Work to be completed
Work out how many lines in the entries below include the word "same". Give nothing but the number.

(Data entries)
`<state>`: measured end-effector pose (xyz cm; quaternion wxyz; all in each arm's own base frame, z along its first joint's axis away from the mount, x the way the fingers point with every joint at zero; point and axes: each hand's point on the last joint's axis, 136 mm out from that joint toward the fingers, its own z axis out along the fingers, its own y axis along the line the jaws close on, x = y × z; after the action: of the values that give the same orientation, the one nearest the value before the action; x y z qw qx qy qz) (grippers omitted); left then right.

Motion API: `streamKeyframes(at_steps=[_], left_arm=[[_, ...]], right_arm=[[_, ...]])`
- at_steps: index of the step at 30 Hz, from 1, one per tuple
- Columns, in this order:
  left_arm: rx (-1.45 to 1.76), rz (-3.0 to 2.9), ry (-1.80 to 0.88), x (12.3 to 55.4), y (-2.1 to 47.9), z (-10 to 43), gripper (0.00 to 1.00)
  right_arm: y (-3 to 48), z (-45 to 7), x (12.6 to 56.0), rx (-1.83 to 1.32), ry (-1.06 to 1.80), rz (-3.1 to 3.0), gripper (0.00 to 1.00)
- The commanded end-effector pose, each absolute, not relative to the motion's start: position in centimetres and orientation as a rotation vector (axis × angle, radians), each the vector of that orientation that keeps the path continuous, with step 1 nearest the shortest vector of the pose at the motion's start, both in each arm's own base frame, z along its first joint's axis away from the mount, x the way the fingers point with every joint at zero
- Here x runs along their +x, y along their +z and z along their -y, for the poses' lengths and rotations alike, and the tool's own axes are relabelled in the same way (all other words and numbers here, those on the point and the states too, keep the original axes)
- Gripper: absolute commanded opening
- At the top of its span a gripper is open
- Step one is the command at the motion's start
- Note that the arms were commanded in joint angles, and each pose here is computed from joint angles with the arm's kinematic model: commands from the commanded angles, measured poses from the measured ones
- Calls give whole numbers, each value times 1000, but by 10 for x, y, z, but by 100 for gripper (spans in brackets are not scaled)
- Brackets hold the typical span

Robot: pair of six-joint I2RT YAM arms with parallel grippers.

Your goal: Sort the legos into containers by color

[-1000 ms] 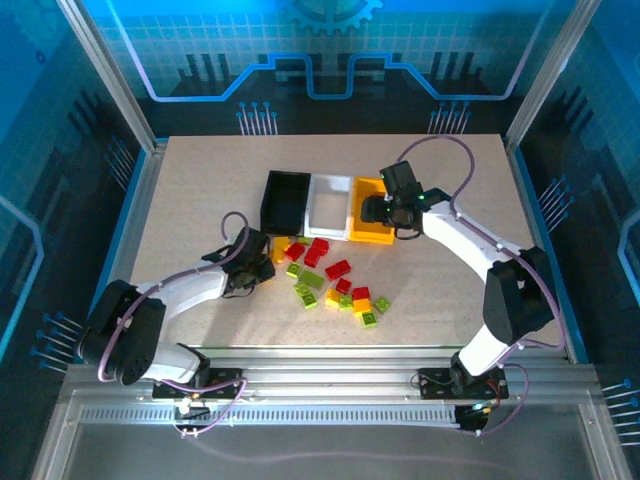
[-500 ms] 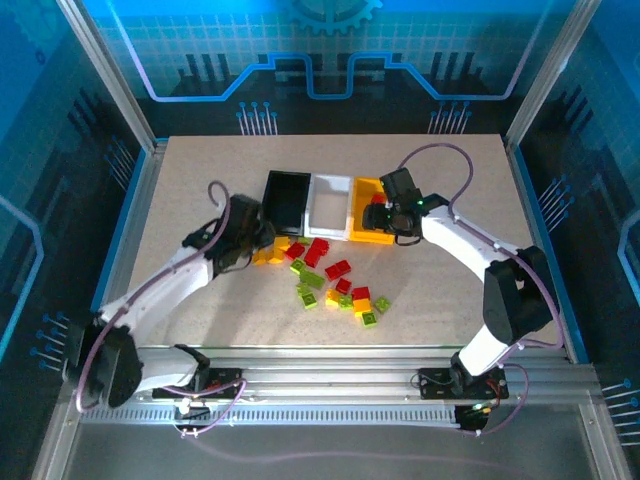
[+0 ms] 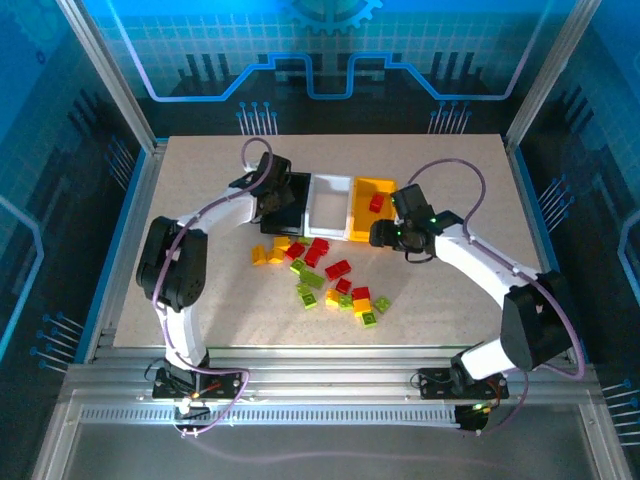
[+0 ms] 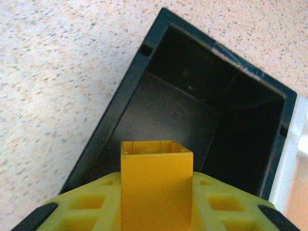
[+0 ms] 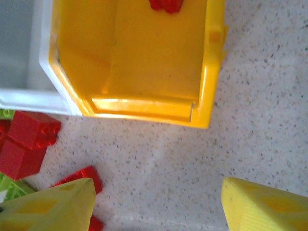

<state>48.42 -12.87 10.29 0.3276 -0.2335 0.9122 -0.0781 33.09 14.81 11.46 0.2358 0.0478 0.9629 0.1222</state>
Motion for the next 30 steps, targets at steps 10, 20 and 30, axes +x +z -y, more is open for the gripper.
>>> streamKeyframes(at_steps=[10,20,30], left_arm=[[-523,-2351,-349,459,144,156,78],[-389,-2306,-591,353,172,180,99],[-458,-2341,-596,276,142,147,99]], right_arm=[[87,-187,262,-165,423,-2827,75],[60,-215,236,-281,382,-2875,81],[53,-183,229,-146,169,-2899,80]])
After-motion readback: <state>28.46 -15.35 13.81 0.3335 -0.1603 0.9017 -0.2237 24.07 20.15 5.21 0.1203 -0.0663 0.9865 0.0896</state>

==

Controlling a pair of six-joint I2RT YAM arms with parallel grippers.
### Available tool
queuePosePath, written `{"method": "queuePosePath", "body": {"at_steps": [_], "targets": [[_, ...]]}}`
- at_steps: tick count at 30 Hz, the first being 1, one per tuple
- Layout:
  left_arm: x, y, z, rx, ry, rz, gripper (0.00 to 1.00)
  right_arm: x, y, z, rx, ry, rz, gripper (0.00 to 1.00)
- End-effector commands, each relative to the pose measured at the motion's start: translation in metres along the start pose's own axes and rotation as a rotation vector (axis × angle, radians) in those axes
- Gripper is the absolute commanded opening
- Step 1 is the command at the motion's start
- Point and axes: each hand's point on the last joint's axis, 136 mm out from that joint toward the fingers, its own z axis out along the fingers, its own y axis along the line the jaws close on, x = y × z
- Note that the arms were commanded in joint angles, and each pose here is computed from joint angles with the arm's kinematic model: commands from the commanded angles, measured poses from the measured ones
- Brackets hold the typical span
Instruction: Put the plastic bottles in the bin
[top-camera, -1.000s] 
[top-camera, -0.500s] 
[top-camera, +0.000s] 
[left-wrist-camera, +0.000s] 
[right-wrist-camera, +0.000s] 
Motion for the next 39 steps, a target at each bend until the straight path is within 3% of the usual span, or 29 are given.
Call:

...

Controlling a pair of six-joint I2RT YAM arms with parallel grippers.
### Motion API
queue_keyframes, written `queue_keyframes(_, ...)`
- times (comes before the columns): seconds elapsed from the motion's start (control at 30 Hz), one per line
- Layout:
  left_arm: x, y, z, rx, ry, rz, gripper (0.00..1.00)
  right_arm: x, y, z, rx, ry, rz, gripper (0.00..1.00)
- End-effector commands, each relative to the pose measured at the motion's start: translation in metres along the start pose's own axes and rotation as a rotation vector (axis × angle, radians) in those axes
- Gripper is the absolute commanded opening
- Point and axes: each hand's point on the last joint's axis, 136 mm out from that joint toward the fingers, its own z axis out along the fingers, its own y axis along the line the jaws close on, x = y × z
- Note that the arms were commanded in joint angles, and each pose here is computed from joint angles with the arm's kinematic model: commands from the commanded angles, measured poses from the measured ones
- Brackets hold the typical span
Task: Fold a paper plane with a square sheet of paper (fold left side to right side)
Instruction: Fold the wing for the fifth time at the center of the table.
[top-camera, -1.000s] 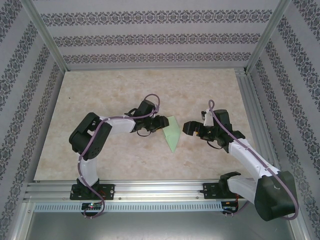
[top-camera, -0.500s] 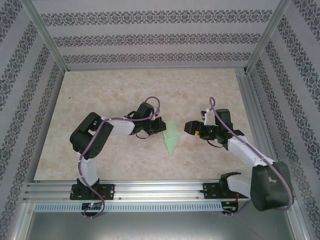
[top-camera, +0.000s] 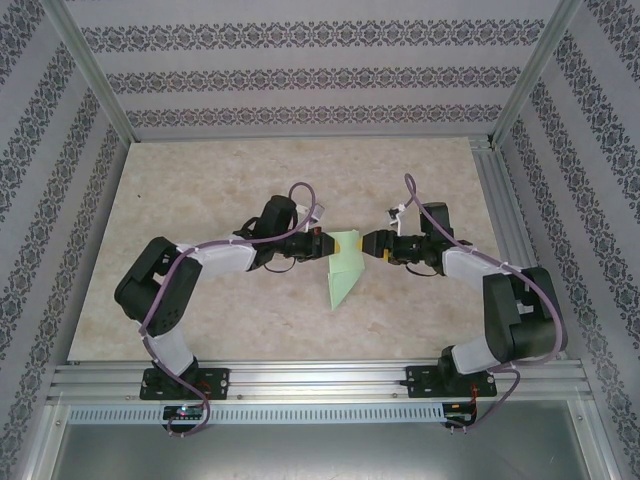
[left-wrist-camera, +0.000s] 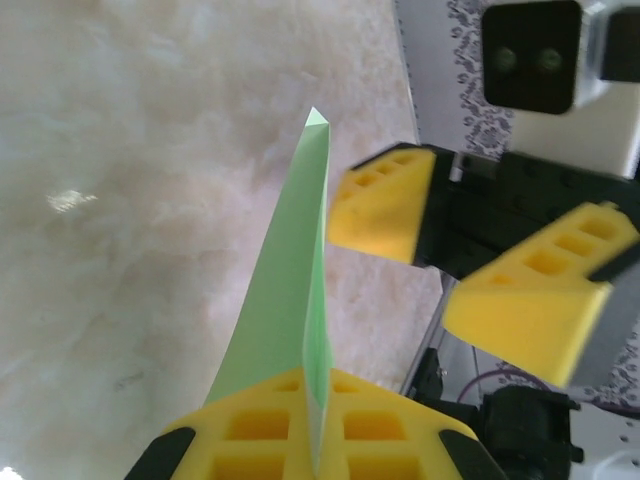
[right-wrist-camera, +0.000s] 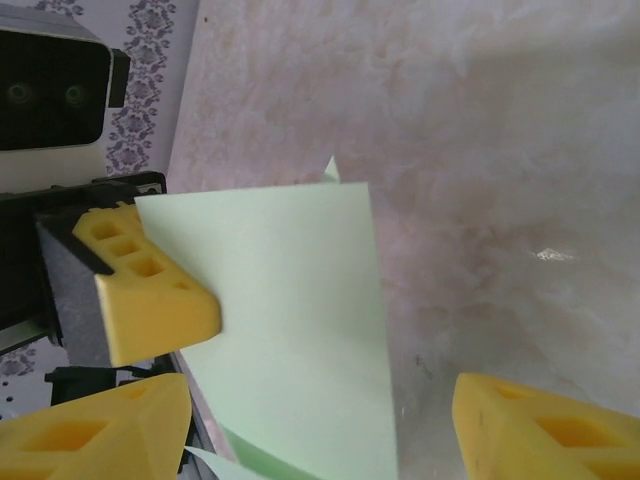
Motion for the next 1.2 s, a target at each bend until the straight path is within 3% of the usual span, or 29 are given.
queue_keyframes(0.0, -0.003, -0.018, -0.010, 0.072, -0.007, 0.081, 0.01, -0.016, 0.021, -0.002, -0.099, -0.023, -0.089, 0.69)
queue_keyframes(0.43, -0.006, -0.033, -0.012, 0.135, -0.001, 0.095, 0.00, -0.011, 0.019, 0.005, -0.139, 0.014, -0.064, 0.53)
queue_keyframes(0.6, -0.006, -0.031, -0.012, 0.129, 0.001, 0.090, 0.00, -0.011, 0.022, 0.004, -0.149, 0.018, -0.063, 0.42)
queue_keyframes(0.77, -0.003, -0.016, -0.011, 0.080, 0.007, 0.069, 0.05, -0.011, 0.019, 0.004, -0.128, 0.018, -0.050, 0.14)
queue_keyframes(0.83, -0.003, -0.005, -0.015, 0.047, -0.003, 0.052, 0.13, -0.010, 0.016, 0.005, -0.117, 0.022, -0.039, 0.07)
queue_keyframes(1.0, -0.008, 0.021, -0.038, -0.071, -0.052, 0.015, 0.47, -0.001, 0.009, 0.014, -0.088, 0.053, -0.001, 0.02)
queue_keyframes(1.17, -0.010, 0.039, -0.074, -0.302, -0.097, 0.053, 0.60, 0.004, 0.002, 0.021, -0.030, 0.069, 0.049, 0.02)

Written response
2